The World Health Organisation (WHO) has announced that Covid-19 is no longer represents a 'global health emergency'. The global health body however said that even though the emergency phase was over, the pandemic hasn't come to an end. It added that thousands of people are still dying from the virus every week.
"It is therefore with great hope that I declare COVID19 over as a global health emergency," WHO chief Dr Tedros Adhanom Ghebreyesus said on Friday. He, however, said "That does not mean COVID-19 is over as a global health threat.

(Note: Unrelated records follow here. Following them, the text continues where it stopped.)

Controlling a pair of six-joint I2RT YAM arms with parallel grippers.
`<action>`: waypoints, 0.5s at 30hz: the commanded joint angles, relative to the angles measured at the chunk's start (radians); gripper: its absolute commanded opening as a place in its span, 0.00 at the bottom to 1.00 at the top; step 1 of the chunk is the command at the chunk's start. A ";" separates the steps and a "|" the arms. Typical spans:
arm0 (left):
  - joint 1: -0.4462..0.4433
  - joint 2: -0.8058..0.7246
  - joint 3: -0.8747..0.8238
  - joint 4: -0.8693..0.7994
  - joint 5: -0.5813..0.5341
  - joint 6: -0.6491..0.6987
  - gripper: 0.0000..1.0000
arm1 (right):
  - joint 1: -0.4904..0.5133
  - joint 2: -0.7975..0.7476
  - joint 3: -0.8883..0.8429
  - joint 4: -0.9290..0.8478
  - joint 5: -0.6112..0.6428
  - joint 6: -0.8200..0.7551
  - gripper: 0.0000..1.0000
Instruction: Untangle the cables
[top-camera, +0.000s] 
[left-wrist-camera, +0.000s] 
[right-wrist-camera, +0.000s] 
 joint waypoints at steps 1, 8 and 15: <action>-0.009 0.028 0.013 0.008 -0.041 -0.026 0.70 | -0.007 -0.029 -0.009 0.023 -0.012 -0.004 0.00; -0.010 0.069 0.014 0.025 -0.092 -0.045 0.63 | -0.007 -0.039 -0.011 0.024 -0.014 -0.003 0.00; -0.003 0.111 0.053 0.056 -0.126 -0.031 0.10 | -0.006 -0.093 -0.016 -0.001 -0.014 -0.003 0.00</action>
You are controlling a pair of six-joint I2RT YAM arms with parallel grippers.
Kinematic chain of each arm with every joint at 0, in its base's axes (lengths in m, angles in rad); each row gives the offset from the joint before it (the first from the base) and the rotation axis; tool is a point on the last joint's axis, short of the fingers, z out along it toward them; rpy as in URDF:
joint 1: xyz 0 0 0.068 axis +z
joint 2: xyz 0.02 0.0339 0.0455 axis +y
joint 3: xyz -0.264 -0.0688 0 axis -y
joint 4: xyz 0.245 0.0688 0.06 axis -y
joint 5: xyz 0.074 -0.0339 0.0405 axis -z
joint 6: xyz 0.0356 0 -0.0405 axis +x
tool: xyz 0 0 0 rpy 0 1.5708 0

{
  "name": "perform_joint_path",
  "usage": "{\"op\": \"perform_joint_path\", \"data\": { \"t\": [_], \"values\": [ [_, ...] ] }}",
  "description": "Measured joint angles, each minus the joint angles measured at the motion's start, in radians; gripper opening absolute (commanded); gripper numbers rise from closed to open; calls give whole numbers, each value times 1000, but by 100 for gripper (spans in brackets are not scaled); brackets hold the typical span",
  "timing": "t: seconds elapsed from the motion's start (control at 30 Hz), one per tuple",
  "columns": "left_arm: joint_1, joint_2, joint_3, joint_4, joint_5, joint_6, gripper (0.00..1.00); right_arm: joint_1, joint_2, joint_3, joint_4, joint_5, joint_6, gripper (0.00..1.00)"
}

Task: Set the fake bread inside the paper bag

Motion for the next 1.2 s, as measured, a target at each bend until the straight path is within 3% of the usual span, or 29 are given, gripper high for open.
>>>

Last week, COVID-19 claimed a life every three minutes and that’s just the deaths we know about."
"It is therefore with great hope that I declare OVID19 over as a global health emergency.
However, that does not mean COVID-19 is over as a global health threat.
Last week, COVID-19 claimed a life every three minutes – and that’s just the deaths we know about"-@DrTedros pic.twitter.com/n6zad8qSdx — World Health Organization (WHO) (@WHO) May 5, 2023
Tedros said the pandemic had been on a downward trend for more than a year, acknowledging that most countries have already returned to life before COVID-19. He bemoaned the damage that COVID-19 had done to the global community, saying the virus had shattered businesses and plunged millions into poverty.
"COVID has changed our world and it has changed us," he said, warning that the risk of new variants still remained. When the UN Health agency first declared the coronavirus to be an international crisis on January 30, 2020, it hadn't yet been named COVID-19 and there were no major outbreaks beyond China.
More than three years later, the virus has caused an estimated 764 million cases globally and about 5 billion people have received at least one dose of vaccine.